Couple of observations about our first patent award. First, it took almost five years; and second, its worth the wait. We have always known that CodeRank was important – and its terrific to get the confirmation that we were right. For those of you not familiar with that feature, it’s a lot like Page Rank from Google. The whole idea is that any type of search engine will probably generate more results than a human cares to plow through, and that it would be a very good thing if the results were ranked according to their usefulness before you looked at them. That’s what CodeRank does, but for source code rather than websites. It’s the way the ranking is determined that is important – and justified the patent.

The authors are Ray Walden and Jing Zhang. Ray is one of the Palamida founders, and Jing is a software engineer who worked with Ray. We’re very proud of their work, obviously, and as far as we can tell this is the first patent that is a direct result of development in our market.

So back to CodeRank. Its all about source code, and determining which code that we know about (our library of known open source code) is the best match to the code you scanned. Once we know that, we can tell you what your code is, as well as things like license and vulnerabilities. How do we determine the best match? Count, Coverage, Clustering and Uniqueness. By computing values for each of these, and summarizing into a single number, we can accurately rank the results, and show you the most useful results first. Quick summary – count is simply the number of matches we find between source document (your code) and a pattern file (our library). Coverage is how much of a particular pattern file shows up in your source document.

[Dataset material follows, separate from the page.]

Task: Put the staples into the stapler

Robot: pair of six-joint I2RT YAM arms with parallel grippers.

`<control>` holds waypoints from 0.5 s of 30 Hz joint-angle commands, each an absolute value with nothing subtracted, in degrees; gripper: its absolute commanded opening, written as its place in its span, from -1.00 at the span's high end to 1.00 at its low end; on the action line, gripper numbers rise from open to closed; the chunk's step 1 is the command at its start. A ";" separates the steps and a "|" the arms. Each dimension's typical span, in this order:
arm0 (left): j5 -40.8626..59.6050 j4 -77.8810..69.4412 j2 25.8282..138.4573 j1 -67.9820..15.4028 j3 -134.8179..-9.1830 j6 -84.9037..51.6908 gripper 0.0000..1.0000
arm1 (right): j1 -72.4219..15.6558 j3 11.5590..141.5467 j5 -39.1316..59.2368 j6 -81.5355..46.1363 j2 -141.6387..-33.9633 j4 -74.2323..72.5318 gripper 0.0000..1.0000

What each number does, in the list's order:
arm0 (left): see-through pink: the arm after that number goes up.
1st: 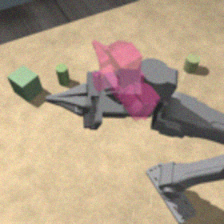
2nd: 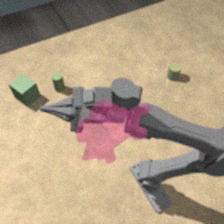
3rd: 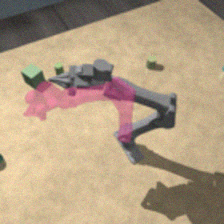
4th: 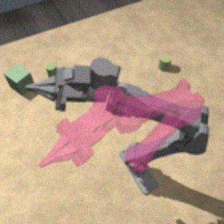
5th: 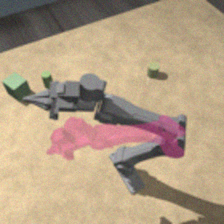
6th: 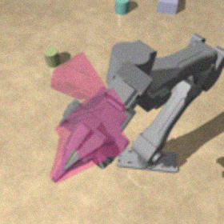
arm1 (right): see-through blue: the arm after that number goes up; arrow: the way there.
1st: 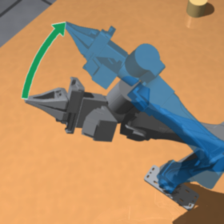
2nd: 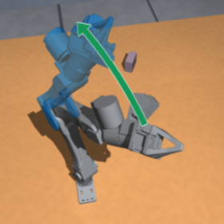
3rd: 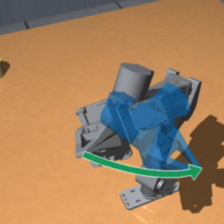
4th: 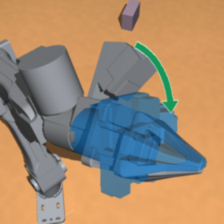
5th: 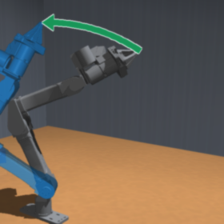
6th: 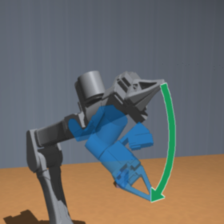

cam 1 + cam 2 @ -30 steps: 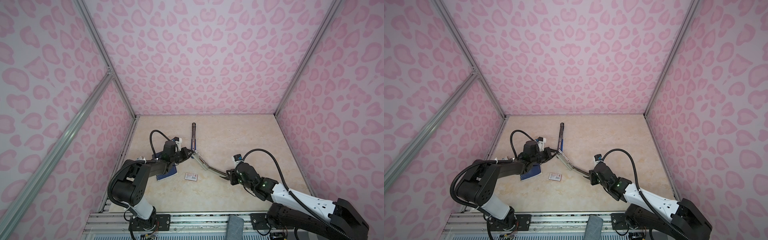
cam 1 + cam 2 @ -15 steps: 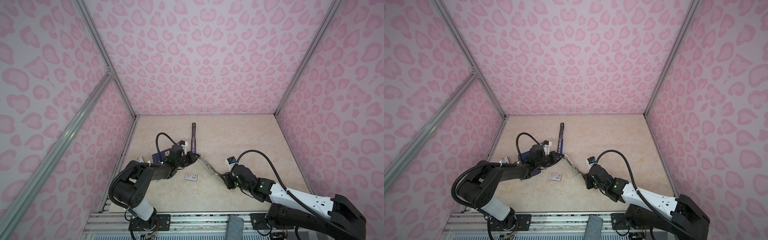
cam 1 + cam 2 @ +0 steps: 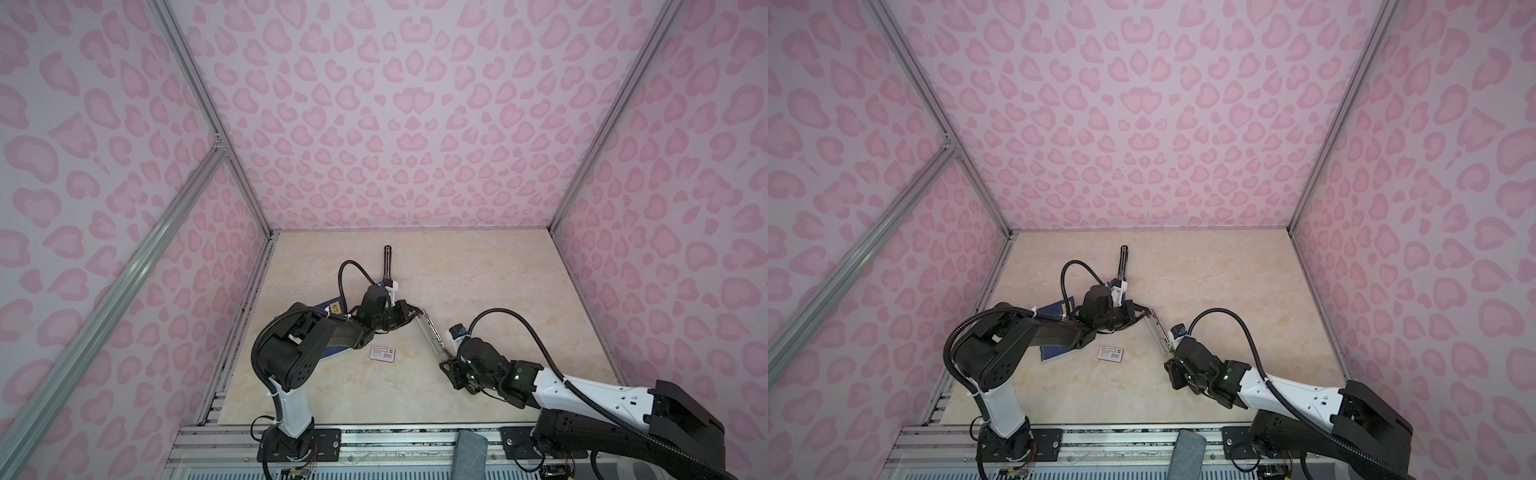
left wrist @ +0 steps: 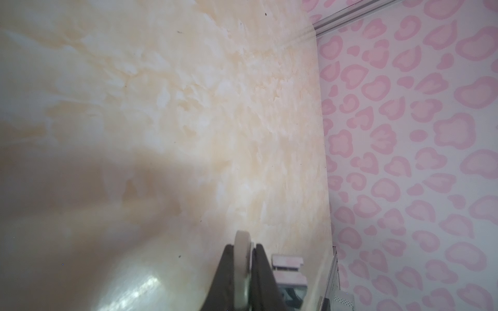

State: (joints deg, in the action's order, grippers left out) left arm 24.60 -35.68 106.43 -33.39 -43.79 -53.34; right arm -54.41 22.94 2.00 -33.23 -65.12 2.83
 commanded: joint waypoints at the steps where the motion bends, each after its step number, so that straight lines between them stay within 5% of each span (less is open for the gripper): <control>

The more we find, the higher the likelihood that it is the same code. Clustering is the overall proximity of the matches. If they are close together, then they are more likely to represent a cut and paste operation. If they are scattered, they are more likely random code patterns that happen to match. Finally uniqueness. Uniqueness is a measure of how common a pattern is. If a pattern is one that is common to most pattern files, and we find it in your source code, it doesn’t mean very much. On the other hand if we find something that is not common, in other words unique, it is likely to be much more valuable in determining the origin of your code. Taken all together – we now have a way to tell you which scan results are most likely to be the ones that will lead you to the right conclusion about the origin of the code in your codebase.

Our application category, Composition Analysis, is still new. But with inventions like CodeRank, and others that are in the approval pipeline – we’re creating a solid base of technology that will allow a range of new and very interesting features that will help software teams build better and more secure software at lower cost.